* Work to complete: The lines from the one containing "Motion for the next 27" through the final line of the data below must be written out exactly, both included, and nothing more.

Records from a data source
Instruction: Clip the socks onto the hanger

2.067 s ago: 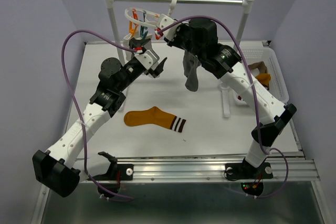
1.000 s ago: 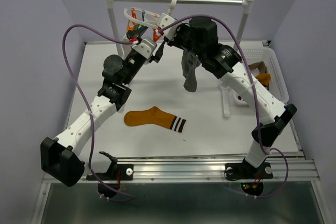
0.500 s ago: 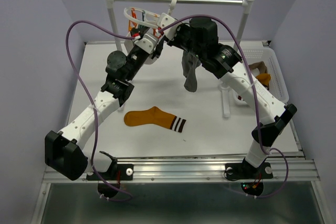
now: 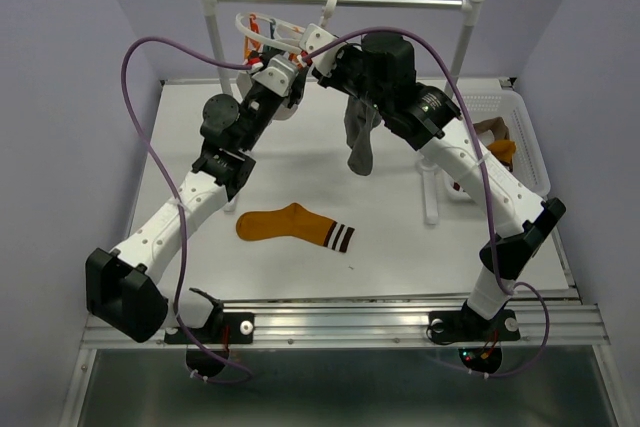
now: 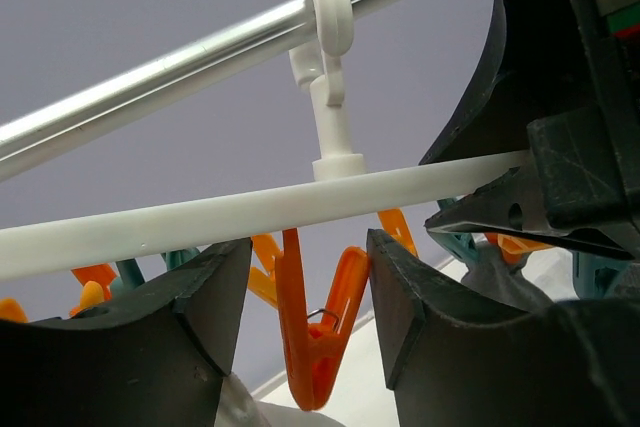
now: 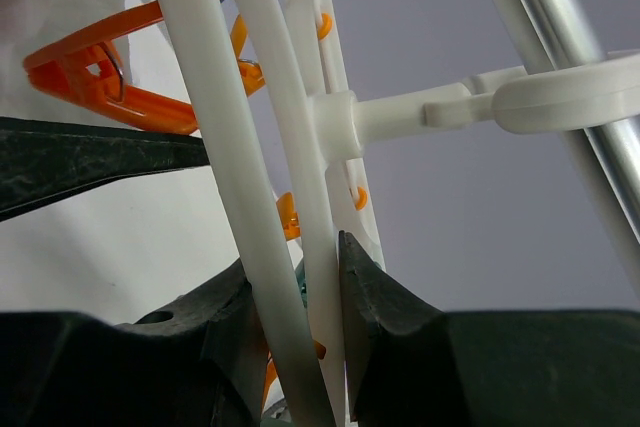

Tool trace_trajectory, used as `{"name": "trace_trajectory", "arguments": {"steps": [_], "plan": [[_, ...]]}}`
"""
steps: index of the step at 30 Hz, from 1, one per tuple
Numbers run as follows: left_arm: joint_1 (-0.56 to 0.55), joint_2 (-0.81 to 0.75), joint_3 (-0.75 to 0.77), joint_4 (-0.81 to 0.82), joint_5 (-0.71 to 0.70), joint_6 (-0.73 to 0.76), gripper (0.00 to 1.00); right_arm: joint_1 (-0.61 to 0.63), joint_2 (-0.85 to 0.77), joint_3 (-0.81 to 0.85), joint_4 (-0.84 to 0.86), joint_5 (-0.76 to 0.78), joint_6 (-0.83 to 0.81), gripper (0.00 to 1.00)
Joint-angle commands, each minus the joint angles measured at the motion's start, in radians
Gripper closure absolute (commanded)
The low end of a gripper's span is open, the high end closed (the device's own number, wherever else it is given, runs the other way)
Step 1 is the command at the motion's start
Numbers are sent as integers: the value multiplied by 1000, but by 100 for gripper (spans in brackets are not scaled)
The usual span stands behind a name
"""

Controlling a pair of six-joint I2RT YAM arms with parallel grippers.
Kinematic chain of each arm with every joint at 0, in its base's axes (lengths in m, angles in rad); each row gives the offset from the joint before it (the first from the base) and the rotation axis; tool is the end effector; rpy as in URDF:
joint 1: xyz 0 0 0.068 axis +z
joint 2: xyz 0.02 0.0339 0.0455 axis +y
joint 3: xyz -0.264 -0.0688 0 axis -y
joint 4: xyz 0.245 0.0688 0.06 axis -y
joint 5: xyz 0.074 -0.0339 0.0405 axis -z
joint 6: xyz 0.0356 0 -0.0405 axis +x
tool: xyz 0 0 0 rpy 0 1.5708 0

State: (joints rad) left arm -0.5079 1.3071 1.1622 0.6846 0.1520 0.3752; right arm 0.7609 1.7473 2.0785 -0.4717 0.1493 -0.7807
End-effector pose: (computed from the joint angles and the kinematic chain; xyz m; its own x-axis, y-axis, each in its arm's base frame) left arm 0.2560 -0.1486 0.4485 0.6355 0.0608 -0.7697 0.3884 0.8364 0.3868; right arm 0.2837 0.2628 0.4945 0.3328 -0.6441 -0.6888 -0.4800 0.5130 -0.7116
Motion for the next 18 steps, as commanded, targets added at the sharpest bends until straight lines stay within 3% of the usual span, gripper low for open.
{"name": "trace_trajectory", "arguments": {"steps": [1,9,12,18], "plan": [[2,-5,71,87,3,-18,40,5,-37,-3,18,-17,21,78],[-6,3,82,81,27,-15,47,5,-37,-8,18,-11,17,78],[-11,3,86,76,27,-18,56,5,-37,-11,18,-8,15,78],[-15,-8,93,41,26,-70,64,5,-37,-21,18,-5,11,78]]}}
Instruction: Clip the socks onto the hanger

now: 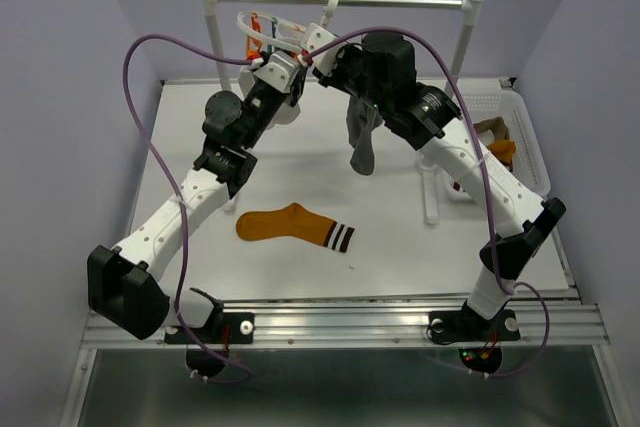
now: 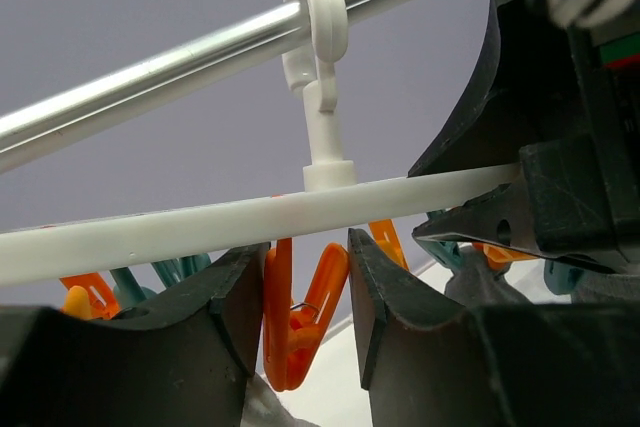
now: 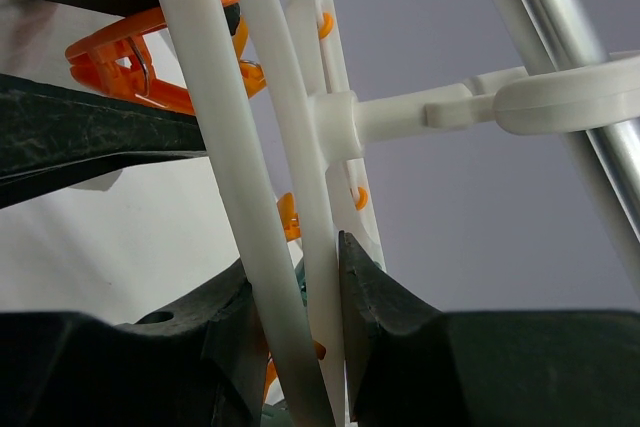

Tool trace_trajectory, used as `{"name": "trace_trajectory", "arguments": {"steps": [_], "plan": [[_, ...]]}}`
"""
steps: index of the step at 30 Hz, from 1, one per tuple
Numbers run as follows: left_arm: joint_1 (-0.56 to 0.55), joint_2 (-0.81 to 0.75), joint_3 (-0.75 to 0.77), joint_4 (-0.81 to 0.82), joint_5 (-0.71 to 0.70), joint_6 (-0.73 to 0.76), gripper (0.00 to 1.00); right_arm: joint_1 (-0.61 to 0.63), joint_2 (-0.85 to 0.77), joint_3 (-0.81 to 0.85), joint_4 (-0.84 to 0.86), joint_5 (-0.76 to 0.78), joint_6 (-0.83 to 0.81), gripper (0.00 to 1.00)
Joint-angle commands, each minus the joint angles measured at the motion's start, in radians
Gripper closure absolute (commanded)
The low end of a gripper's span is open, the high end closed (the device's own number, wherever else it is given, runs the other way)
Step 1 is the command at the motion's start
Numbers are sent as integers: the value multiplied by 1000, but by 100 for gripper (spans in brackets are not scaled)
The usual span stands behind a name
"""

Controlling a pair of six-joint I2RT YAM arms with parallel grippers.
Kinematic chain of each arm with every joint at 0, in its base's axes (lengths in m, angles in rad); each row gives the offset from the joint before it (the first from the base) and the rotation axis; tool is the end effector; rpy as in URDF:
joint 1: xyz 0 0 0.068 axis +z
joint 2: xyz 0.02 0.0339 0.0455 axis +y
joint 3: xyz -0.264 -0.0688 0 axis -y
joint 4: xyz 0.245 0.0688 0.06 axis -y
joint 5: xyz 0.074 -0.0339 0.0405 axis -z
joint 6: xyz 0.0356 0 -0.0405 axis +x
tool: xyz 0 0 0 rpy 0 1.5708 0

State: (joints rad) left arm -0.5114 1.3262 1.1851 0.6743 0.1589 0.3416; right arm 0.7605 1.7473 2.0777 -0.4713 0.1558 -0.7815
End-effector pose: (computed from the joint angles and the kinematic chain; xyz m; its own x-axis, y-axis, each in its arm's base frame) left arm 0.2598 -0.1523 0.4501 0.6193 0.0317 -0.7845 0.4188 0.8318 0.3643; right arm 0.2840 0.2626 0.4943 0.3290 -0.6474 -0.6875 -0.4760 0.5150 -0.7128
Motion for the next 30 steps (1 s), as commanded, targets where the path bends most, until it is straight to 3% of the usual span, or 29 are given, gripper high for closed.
{"name": "trace_trajectory", "arguments": {"steps": [1,6,10,22,30], "plan": [[-13,-28,70,47,18,-47,66,5,-38,-22,17,-10,11,78],[-21,-25,87,2,25,-98,80,5,-40,-30,16,-10,13,78],[-24,-10,123,-61,13,-150,100,5,-42,-36,17,-13,14,78],[-24,-39,143,-217,-172,-436,100,5,-54,-67,17,-15,21,78],[-24,-35,197,-346,-205,-523,100,5,-63,-80,16,-15,22,77]]}}
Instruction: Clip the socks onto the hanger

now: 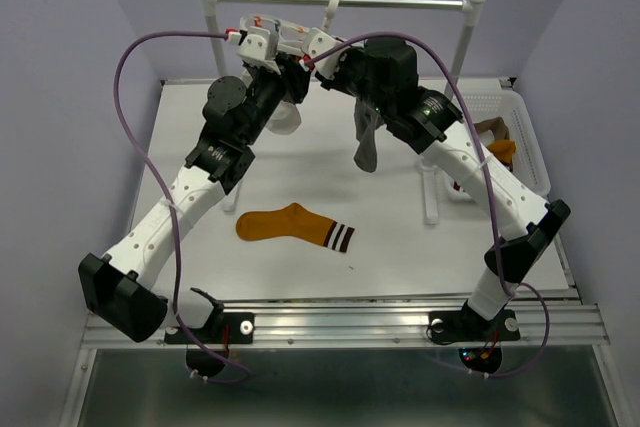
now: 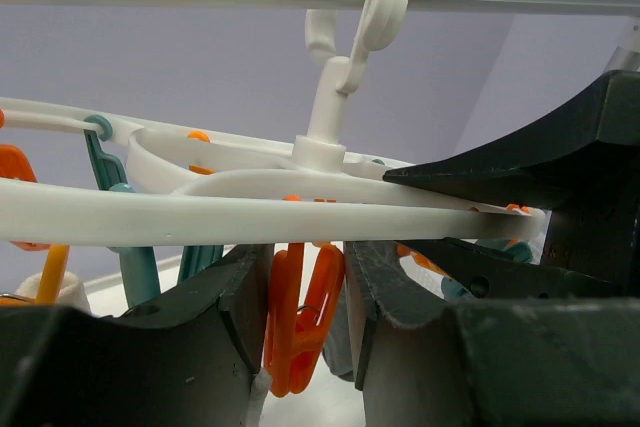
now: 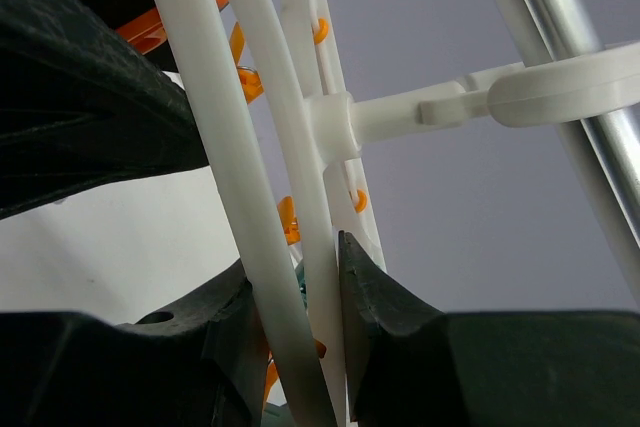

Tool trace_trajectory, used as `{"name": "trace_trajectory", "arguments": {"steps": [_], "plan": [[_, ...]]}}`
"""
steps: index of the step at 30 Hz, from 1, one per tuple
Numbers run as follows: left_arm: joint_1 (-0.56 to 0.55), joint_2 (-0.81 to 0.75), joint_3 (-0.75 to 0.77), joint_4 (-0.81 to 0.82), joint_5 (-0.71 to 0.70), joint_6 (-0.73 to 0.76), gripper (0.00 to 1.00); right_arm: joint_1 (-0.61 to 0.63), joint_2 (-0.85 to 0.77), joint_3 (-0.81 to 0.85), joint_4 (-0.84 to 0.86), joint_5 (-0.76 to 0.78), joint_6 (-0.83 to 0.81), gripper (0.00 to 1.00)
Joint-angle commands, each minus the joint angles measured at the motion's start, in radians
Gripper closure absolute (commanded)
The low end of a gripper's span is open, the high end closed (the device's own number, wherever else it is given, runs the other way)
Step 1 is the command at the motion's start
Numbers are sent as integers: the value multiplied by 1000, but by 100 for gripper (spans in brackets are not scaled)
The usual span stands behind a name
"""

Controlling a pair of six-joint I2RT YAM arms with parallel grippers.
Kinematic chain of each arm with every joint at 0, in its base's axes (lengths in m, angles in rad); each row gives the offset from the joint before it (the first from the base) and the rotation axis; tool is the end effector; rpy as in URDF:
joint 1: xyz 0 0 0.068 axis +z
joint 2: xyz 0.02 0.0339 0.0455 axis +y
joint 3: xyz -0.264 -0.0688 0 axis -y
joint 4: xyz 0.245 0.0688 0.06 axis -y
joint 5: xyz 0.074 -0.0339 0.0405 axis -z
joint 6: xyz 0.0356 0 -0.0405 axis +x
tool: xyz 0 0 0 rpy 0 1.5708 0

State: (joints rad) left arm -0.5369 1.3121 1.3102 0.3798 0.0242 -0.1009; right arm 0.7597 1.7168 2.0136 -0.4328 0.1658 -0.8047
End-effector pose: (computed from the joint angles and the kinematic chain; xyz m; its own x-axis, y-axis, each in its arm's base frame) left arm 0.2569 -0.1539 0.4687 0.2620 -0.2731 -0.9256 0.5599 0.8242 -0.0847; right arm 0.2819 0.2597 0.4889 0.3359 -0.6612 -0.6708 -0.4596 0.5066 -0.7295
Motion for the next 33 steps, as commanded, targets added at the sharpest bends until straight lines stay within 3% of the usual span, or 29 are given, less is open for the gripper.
{"name": "trace_trajectory", "arguments": {"steps": [1,6,10,15,16,18,24,28,29,33], "plan": [[2,-14,78,-61,-75,-82,100,6,-34,-18,-23,-25,45,77],[0,-2,110,-96,-70,-33,100,6,-42,-22,-24,-29,42,77],[-9,7,135,-128,-29,113,100,6,-49,-24,-24,-31,38,77],[-63,70,236,-229,-150,285,100,6,-48,-29,-24,-34,30,77],[-63,82,256,-245,-171,297,96,6,-45,-29,-24,-31,29,77],[-69,125,317,-303,-222,316,61,6,-46,-30,-24,-28,27,77],[-86,190,380,-334,-271,345,60,6,-45,-24,-24,-43,32,77],[-98,200,386,-321,-287,352,48,6,-40,-19,-24,-48,35,77],[-103,202,385,-317,-288,356,40,6,-39,-15,-24,-48,38,77],[-112,194,360,-289,-306,368,36,6,-31,-10,-24,-54,51,77]]}}
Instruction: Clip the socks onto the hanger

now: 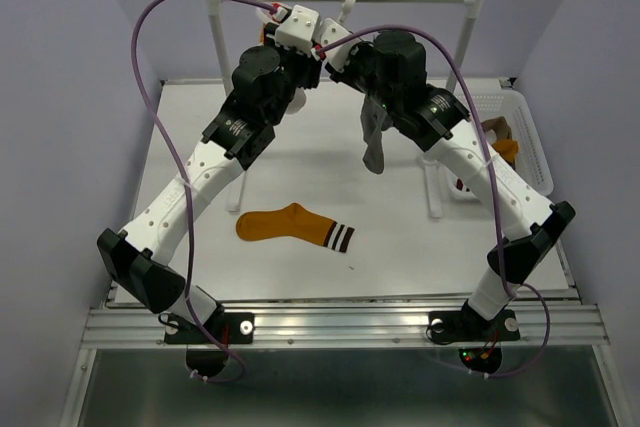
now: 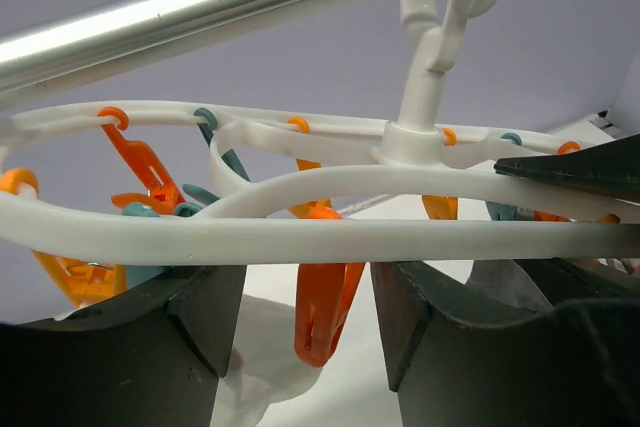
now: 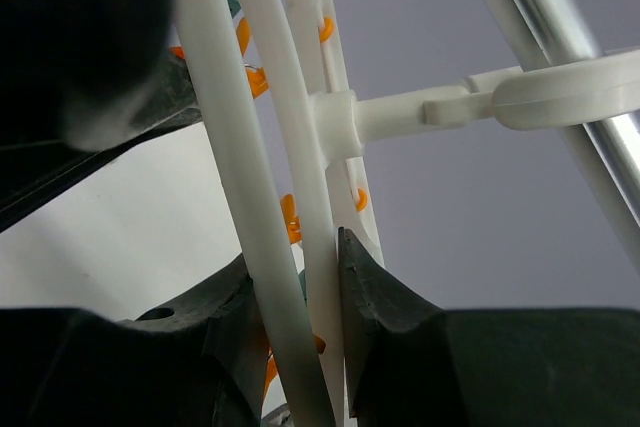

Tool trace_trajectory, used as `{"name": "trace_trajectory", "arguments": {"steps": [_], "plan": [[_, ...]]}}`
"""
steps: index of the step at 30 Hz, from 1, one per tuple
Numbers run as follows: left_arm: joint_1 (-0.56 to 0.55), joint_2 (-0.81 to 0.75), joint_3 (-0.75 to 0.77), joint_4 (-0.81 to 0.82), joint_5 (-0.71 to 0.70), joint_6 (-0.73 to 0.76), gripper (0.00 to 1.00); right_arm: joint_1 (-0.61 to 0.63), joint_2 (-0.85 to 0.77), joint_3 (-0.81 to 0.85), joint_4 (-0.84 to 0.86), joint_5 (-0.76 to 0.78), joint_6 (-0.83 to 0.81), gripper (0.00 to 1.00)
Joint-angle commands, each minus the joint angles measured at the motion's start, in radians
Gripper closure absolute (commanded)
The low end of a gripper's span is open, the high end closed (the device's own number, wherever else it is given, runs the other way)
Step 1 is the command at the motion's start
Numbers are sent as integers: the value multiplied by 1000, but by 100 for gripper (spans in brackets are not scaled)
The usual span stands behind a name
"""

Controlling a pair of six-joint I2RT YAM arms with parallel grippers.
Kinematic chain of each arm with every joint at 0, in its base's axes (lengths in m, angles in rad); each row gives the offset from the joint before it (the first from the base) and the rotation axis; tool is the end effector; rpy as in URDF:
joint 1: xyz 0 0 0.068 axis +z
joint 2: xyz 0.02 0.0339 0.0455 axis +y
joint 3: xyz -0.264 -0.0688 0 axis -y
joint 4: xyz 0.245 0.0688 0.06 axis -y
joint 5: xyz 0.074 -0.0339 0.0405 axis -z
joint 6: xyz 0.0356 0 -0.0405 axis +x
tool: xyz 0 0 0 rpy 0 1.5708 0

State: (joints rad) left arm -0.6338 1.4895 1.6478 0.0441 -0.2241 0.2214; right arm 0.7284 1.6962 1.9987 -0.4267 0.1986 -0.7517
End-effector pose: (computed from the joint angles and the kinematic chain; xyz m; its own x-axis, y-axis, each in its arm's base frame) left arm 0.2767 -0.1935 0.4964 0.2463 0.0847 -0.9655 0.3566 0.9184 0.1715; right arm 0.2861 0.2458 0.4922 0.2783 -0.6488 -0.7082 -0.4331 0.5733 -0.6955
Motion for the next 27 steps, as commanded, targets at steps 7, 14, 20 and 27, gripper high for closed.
{"name": "trace_trajectory", "arguments": {"steps": [7,14,20,27], "plan": [[-27,-1,-29,115,-75,68,39,37,0,18,-30,-85,18,77],[-81,-17,-106,192,-162,134,40,37,25,64,-32,-59,80,77],[-96,-69,-169,194,-156,144,31,37,25,69,-34,-44,97,78],[-96,-129,-221,201,-69,151,20,37,22,61,-40,-48,95,78]]}}
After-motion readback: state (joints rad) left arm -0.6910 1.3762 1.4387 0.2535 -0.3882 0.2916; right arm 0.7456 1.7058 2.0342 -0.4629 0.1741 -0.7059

* Result of this task:
Motion for the next 27 steps, as commanded, targets at steps 7, 14, 20 and 27, gripper high for closed.
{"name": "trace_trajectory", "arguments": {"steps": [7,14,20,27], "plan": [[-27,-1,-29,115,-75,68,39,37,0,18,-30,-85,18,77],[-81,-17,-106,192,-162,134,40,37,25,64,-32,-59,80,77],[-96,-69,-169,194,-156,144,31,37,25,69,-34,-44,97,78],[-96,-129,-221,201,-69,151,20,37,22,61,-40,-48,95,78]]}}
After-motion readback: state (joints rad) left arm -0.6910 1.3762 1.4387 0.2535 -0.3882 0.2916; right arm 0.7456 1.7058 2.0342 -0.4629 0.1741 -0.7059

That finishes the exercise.